Edited the program to avoid this by casting perfectfitness as float.

--lookog --14:22, 26 February 2010 (UTC)

I should have stated that the original was created on Python 3.x. Thanks for making it work on 2.X too. --Paddy3118 23:10, 26 February 2010 (UTC)

Are the Python and C++ solution cheating?

The Python solution makes the mutation rate depend on the distance to the target. This sounds to me like cheating, because the target (and therefore the distance to it) should ideally be unknown. Note that I don't see a principal problem with modifying the mutation rate; the problem is using information about the distance to the target in determining it. The mutation rate could well itself evolve, but the knowledge about the target should only be used for selection, not for mutation. --Ce 09:00, 1 September 2010 (UTC)

Python

   def mutaterate():
       'Less mutation the closer the fit of the parent'
       return 1-((perfectfitness - fitness(parent)) / perfectfitness * (1 - minmutaterate))

C++

   double const mutation_rate = 0.02 + (0.9*fitness)/initial_fitness;

Looks like it's within the letter of the task, but as to the spirit, I don't know.
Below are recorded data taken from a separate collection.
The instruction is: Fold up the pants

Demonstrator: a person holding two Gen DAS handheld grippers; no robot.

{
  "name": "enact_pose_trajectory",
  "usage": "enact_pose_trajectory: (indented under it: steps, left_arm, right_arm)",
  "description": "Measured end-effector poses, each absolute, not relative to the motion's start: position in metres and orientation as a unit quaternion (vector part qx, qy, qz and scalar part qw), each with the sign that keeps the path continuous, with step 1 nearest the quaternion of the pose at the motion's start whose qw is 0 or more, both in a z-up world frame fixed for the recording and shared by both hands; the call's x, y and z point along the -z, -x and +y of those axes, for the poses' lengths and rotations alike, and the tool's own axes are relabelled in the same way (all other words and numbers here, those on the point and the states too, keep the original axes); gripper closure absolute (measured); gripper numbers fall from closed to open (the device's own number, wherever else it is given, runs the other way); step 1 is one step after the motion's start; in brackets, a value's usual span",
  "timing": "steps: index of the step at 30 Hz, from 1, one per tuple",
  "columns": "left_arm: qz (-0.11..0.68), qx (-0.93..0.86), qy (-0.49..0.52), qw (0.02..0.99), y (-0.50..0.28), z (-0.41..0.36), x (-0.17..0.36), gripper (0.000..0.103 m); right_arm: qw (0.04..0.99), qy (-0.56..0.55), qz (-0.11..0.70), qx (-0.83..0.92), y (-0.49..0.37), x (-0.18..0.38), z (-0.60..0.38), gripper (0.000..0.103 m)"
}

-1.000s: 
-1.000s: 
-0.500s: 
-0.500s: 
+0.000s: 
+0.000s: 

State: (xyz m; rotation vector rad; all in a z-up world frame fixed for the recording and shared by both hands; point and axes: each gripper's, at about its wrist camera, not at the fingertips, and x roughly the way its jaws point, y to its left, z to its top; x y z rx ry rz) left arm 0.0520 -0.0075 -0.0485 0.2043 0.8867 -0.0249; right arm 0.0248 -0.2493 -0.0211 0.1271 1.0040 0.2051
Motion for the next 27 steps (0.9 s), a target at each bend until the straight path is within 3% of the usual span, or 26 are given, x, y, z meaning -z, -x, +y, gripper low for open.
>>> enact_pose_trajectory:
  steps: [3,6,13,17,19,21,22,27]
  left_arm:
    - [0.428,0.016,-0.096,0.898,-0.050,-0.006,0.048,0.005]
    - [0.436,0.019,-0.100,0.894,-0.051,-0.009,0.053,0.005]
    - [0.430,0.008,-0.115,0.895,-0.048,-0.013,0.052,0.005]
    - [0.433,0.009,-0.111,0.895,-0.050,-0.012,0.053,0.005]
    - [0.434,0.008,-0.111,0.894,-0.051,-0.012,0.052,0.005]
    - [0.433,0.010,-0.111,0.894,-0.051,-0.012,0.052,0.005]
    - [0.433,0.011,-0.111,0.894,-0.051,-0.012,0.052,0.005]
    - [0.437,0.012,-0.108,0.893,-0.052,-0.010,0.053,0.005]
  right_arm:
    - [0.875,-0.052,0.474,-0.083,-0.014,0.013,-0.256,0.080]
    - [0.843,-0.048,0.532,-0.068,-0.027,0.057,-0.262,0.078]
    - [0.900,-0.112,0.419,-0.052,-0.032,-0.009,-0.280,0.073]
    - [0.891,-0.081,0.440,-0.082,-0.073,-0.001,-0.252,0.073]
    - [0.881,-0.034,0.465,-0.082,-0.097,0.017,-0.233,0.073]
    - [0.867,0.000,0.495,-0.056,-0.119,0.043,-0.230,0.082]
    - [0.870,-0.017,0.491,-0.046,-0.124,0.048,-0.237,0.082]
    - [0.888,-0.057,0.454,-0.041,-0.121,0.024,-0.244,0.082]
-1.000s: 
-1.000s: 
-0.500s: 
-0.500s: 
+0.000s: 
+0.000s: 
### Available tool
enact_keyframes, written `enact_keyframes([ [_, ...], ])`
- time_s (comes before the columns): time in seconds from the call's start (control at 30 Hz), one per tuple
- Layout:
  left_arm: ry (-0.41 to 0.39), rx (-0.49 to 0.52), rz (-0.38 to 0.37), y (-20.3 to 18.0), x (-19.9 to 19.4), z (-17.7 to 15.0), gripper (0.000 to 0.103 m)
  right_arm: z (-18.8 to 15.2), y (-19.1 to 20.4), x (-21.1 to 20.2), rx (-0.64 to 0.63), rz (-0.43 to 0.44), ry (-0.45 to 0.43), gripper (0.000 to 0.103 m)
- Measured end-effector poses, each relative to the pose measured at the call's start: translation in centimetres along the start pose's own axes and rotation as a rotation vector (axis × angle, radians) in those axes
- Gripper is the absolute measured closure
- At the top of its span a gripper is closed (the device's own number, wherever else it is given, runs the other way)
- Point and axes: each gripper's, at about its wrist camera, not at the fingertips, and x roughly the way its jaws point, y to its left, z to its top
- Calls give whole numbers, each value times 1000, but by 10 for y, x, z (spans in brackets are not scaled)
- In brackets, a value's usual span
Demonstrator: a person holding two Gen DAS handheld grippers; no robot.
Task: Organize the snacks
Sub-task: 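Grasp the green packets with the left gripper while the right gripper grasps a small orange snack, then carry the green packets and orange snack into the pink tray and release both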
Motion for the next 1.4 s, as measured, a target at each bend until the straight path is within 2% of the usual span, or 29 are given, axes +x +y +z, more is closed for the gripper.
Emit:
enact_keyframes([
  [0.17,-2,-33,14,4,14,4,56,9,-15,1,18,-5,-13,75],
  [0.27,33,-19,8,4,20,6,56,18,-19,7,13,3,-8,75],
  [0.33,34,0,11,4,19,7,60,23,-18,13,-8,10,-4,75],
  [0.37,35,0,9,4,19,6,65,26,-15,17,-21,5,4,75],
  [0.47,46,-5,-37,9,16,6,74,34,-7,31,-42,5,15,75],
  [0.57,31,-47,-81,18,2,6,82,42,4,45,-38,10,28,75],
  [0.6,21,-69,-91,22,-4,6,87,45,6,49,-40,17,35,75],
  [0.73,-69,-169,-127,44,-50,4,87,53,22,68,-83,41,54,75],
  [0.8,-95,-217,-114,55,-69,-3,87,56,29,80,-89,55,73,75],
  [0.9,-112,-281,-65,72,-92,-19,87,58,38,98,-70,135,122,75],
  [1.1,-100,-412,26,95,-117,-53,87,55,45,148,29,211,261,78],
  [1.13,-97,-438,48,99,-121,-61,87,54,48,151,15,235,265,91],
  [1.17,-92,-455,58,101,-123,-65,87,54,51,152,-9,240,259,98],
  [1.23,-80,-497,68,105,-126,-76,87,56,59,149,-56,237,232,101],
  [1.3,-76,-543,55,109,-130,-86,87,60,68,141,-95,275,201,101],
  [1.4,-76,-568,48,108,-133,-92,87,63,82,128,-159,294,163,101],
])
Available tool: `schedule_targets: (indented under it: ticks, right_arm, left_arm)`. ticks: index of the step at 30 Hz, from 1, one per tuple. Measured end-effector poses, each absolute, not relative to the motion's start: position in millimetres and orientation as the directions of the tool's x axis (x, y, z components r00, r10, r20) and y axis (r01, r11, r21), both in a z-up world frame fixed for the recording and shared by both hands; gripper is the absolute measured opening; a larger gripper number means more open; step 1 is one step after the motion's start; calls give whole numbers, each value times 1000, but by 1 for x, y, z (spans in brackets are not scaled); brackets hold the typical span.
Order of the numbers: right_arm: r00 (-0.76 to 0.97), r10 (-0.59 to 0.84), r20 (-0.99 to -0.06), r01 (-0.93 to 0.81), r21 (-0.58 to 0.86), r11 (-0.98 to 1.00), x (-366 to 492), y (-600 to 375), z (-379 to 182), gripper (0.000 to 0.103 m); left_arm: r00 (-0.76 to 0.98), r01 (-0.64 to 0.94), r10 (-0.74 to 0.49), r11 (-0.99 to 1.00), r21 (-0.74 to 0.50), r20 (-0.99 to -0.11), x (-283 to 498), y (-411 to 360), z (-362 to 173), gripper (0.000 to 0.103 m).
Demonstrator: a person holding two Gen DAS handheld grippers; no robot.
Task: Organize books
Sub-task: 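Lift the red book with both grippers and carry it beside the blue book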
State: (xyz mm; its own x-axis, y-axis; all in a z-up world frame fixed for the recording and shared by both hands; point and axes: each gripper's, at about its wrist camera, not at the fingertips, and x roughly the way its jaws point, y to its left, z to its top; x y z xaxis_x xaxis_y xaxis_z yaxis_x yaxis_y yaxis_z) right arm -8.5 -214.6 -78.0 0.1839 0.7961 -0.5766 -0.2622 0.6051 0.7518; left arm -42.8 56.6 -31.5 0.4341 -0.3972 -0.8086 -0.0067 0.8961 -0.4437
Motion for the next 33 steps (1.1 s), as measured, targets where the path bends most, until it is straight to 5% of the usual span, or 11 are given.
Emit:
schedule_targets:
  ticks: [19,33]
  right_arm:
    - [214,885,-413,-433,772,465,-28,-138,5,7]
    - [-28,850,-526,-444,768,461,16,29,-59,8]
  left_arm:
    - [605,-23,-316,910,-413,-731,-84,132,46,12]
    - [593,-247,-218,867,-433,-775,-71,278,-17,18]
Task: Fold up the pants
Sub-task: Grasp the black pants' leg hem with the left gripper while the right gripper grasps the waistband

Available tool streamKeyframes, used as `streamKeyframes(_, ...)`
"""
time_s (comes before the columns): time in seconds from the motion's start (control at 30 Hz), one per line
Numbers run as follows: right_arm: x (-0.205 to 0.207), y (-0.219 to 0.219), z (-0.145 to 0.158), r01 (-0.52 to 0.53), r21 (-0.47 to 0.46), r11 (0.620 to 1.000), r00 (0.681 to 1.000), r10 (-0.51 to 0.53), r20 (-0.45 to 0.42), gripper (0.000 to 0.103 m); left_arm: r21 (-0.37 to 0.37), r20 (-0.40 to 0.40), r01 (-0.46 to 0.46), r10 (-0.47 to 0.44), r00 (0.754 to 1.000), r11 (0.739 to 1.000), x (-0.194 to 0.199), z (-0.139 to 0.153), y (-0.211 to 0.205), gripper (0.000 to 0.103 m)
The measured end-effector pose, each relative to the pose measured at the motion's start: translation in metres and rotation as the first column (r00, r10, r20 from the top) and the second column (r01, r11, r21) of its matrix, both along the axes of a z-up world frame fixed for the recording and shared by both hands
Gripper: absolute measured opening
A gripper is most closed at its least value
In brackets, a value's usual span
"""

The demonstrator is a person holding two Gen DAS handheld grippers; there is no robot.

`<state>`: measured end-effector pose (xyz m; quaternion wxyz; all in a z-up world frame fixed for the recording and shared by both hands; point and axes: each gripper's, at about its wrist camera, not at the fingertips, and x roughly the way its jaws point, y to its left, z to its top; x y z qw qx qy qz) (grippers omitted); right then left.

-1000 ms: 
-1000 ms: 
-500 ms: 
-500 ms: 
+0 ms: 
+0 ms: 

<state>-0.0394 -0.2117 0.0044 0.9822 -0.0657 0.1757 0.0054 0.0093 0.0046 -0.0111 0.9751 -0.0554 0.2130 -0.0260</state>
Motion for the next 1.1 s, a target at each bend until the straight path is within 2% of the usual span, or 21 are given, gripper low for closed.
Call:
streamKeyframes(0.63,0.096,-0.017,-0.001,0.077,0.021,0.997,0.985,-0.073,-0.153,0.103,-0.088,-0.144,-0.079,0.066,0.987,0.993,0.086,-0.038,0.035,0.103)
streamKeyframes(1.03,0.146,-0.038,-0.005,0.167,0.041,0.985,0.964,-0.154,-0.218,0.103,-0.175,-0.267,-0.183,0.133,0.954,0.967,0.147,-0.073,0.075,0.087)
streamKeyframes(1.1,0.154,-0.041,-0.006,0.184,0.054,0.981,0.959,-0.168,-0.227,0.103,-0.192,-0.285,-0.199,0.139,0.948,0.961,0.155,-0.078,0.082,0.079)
Intuition tells me that knowing the true distance to optimal will help avoid problems of local minima, and some (but certainly not all!) problems that evolutionary algorithms are applied to have true distance (or a close approximation of such) available. This may be a good case for splitting the task and specifying a goal-agnostic algorithm. --Michael Mol 16:19, 1 September 2010 (UTC)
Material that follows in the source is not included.